■ **Problem statement**
Repeat the data that follows in full. Do not include the pictures.

#####

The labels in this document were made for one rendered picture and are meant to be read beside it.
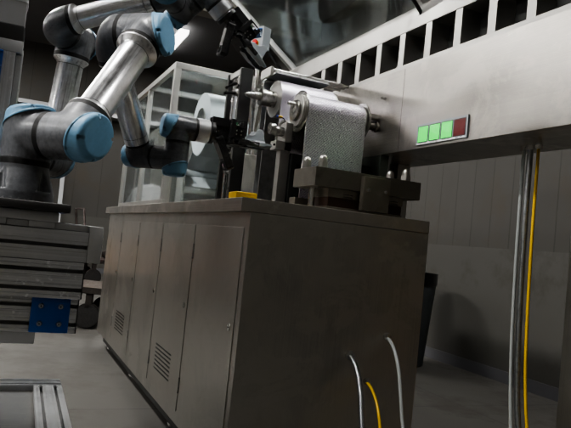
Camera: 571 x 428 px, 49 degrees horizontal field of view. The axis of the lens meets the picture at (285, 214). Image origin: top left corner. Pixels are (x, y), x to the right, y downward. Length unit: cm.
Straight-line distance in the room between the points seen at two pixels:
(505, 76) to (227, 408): 122
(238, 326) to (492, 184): 323
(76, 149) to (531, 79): 117
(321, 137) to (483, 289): 274
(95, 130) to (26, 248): 32
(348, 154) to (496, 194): 259
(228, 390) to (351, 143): 96
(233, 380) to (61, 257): 59
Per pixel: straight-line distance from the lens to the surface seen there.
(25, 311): 164
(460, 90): 202
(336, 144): 220
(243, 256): 179
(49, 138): 154
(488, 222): 473
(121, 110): 195
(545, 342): 428
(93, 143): 152
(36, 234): 158
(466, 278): 484
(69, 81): 225
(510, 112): 183
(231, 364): 183
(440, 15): 221
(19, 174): 158
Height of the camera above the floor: 78
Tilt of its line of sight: 3 degrees up
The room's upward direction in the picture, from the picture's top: 6 degrees clockwise
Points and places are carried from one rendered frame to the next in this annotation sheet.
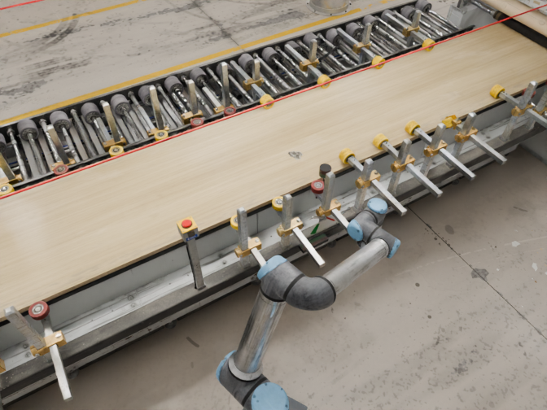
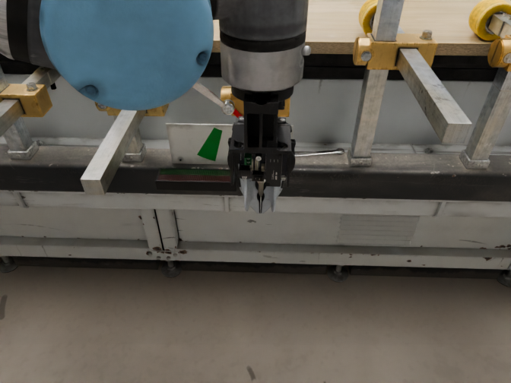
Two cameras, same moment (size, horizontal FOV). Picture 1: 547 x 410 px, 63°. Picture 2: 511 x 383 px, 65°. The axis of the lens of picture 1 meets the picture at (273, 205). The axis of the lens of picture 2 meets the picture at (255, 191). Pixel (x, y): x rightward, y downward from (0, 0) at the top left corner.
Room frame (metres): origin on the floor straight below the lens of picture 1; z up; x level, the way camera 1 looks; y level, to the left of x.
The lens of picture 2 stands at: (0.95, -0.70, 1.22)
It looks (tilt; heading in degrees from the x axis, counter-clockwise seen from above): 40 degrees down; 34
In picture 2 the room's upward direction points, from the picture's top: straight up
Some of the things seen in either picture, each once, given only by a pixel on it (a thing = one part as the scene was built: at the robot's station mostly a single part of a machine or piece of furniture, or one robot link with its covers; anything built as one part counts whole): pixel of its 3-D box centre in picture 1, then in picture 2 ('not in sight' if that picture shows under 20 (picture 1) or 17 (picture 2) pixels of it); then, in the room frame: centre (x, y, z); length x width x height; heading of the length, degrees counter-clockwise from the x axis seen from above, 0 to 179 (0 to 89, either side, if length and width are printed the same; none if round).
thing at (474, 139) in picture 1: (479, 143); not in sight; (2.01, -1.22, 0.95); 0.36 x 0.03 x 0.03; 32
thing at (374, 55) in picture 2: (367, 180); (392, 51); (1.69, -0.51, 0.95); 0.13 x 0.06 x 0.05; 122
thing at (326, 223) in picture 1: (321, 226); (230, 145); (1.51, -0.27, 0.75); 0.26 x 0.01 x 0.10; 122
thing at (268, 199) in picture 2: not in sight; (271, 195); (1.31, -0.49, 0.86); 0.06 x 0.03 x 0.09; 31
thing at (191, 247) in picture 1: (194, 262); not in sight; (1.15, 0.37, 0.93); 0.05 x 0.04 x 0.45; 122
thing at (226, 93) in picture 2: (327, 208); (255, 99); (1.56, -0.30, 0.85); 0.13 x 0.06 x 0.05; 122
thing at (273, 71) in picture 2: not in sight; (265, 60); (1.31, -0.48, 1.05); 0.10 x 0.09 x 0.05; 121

#####

■ **Task solution**
The labels in this document were made for one rendered picture and are meant to be read beside it.
Camera: 571 x 428 px, 49 degrees horizontal field of view. The axis of the lens meets the picture at (285, 214). Image origin: top left corner. Pixels are (x, y), x to the right, y downward. Length unit: cm.
Straight-line distance in the room between the points seen at two pixels:
(505, 76) to (227, 408): 122
(238, 326) to (492, 184): 323
(76, 149) to (531, 79): 117
(321, 137) to (483, 289): 274
(95, 130) to (26, 248): 32
(348, 154) to (496, 194): 259
(228, 390) to (351, 143): 96
(233, 380) to (61, 257): 59
Per pixel: straight-line distance from the lens to the surface seen there.
(25, 311): 164
(460, 90): 202
(336, 144): 220
(243, 256): 179
(49, 138): 154
(488, 222): 473
(121, 110): 195
(545, 342): 428
(93, 143): 152
(36, 234): 158
(466, 278): 484
(69, 81): 225
(510, 112): 183
(231, 364): 183
(440, 15): 221
(19, 174): 158
Height of the camera above the floor: 78
Tilt of its line of sight: 3 degrees up
The room's upward direction in the picture, from the picture's top: 6 degrees clockwise
Points and places are carried from one rendered frame to the next in this annotation sheet.
Two cameras, same moment (size, horizontal FOV). Picture 1: 547 x 410 px, 63°. Picture 2: 511 x 383 px, 65°. The axis of the lens of picture 1 meets the picture at (273, 205). The axis of the lens of picture 2 meets the picture at (255, 191). Pixel (x, y): x rightward, y downward from (0, 0) at the top left corner.
Room frame (metres): origin on the floor straight below the lens of picture 1; z up; x level, the way camera 1 looks; y level, to the left of x.
The lens of picture 2 stands at: (0.95, -0.70, 1.22)
It looks (tilt; heading in degrees from the x axis, counter-clockwise seen from above): 40 degrees down; 34
In picture 2 the room's upward direction points, from the picture's top: straight up
Some of the things seen in either picture, each once, given only by a pixel on it (a thing = one part as the scene was built: at the robot's station mostly a single part of a machine or piece of furniture, or one robot link with its covers; anything built as one part counts whole): pixel of its 3-D box centre in picture 1, then in picture 2 ('not in sight' if that picture shows under 20 (picture 1) or 17 (picture 2) pixels of it); then, in the room frame: centre (x, y, z); length x width x height; heading of the length, degrees counter-clockwise from the x axis seen from above, 0 to 179 (0 to 89, either side, if length and width are printed the same; none if round).
thing at (474, 139) in picture 1: (479, 143); not in sight; (2.01, -1.22, 0.95); 0.36 x 0.03 x 0.03; 32
thing at (374, 55) in picture 2: (367, 180); (392, 51); (1.69, -0.51, 0.95); 0.13 x 0.06 x 0.05; 122
thing at (326, 223) in picture 1: (321, 226); (230, 145); (1.51, -0.27, 0.75); 0.26 x 0.01 x 0.10; 122
thing at (268, 199) in picture 2: not in sight; (271, 195); (1.31, -0.49, 0.86); 0.06 x 0.03 x 0.09; 31
thing at (191, 247) in picture 1: (194, 262); not in sight; (1.15, 0.37, 0.93); 0.05 x 0.04 x 0.45; 122
thing at (226, 93) in picture 2: (327, 208); (255, 99); (1.56, -0.30, 0.85); 0.13 x 0.06 x 0.05; 122
thing at (273, 71) in picture 2: not in sight; (265, 60); (1.31, -0.48, 1.05); 0.10 x 0.09 x 0.05; 121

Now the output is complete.